The first novel I read about the Donner Party was James Houston’s Snow Mountain Passage, a very moving account which follows the life of Patty Reed, who was only eight when her family joined the wagon train in 1846, beyond the mountains into her California. I happened to meet Houston at the Squaw Valley Community of Writers shortly after the book was published and asked him why he thought the world might need another book about what is undoubtedly among the most closely-documented events of western history. Turns out that he lived in the house in Santa Cruz where Patty Reed was living when she died in 1923 at the age of 93. He didn’t know that fact when he moved in, but had been hearing her voice in the rooms and felt compelled to tell her story. A friend I hadn’t seen for a while had developed an interest in the whole Donner event during the years since we’d last seen each other, and he referred me to Vardis Fisher’s The Mothers. I feel fortunate to have more or less by accident come upon the rich experience of reading this pair of novels.
Unlike Snow Mountain Passage, which is intensely personal, drawn from Patty’s imagined “trail notes,” and focuses on the emotional response to a fairly small group of the unfortunates in this drama, The Mothers takes the long view. As you can see from the reproduction of the frontispiece above, Fisher calls it “An American Saga of Courage,” and adopts an omniscient view of the events, passing more or less Olympian judgment on his characters. As the title implies, his primary thesis is that those who have the most at stake–namely children and family–will demonstrate the most courage in extremis, and that you’ll find that courage manifested most strongly in mothers. He does acknowledge exceptions, allowing that passive or generous natures sometimes prevent the spirit of the true survivor from shining through. The kind of mother Fisher most admires would never, for example, have given up meat that her children might need, as Eleanor Eddy did, even to help her husband make it across the mountains for help. Still, it’s a fascinating hypothesis, and there are enough demonstrated examples in the tale to make you think that amiability and survival might be mutually exclusive.
The whole event is most famous, of course, for the cannibalism, a subject on which both Fisher and Houston tread fairly lightly. It was by no means the only instance of cannibalism on the frontier, but it’s the best known, the one most of us heard about in school. Both authors treat the horror of the taboo and show fascination with some of the rituals and procedures that develop once it’s been violated. One of the most touching moments of The Mothers is when a dying father suggests his daughters to eat his flesh to save themselves once he passes on. There are those who will eat only those who are already dead, others who aren’t willing to wait for death to come naturally. Still, the focus of both novels is on the struggle to survive and the inner character that the extreme conditions reveal rather than on the mutual munching.

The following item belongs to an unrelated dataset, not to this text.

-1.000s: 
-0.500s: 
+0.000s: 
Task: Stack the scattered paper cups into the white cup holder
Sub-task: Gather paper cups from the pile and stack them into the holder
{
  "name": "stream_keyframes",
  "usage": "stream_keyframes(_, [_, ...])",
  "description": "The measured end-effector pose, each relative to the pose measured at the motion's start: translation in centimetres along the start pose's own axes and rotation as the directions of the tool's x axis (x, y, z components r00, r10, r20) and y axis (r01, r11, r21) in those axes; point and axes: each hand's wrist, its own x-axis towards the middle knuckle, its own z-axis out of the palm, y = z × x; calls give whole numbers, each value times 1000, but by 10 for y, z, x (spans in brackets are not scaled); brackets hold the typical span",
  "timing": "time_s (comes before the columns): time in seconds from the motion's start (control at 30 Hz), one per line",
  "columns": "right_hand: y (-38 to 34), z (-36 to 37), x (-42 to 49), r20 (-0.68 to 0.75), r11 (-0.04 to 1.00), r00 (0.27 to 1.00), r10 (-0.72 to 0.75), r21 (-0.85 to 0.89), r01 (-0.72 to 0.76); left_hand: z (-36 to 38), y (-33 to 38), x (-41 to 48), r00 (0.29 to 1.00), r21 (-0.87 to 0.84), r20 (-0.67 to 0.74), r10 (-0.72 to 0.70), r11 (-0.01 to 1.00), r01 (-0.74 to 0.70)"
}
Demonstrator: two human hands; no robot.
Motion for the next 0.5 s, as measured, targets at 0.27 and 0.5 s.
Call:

Fisher joins the company during their trek along the Humboldt River, and his account provides a carefully detailed account of the elements that got them into such trouble. The carelessness and thoughtlessness are astounding. They lose precious animals because they allow them to wander without setting up guards. Then they get careless about guards and lose more even though they know the cattle are their lives. They continually bicker and refuse to cooperate in a situation where mutual support is all that will save them. Houston starts us off with the preparations to leave for the trip, showing how the Reeds’ insistence on outfitting a huge and heavy wagon nicknamed the “palace car” may have sown the initial seeds of the party’s destruction. Without the delays in getting started which the big vehicle caused and its lumbering pace, they might have beat the storms to the pass. However, the bitter quarrels about everything from the route to the disbursement of provisions showed in both novels that the endemic ability to truly join together and perhaps the lack of a strong leader doomed the enterprise from the beginning.
A reading of The Mothers and Snow Mountain Passage is a fine way to experience this piece of history-cum-mythology. The Mothers is very fine for its detailed historical, chronological record and for the descriptions of personality and character that certainly debunk the notion that our pioneer forebears were uniformly courageous and virtuous. Snow Mountain Passage demonstrates how a strong and loving spirit can transcend even the most horrible of human (inhuman?) experiences and find not only survival, but happiness. I wonder where I’d have fallen in that spectrum. I’m glad I won’t (at least I hope I won’t.) have to find out.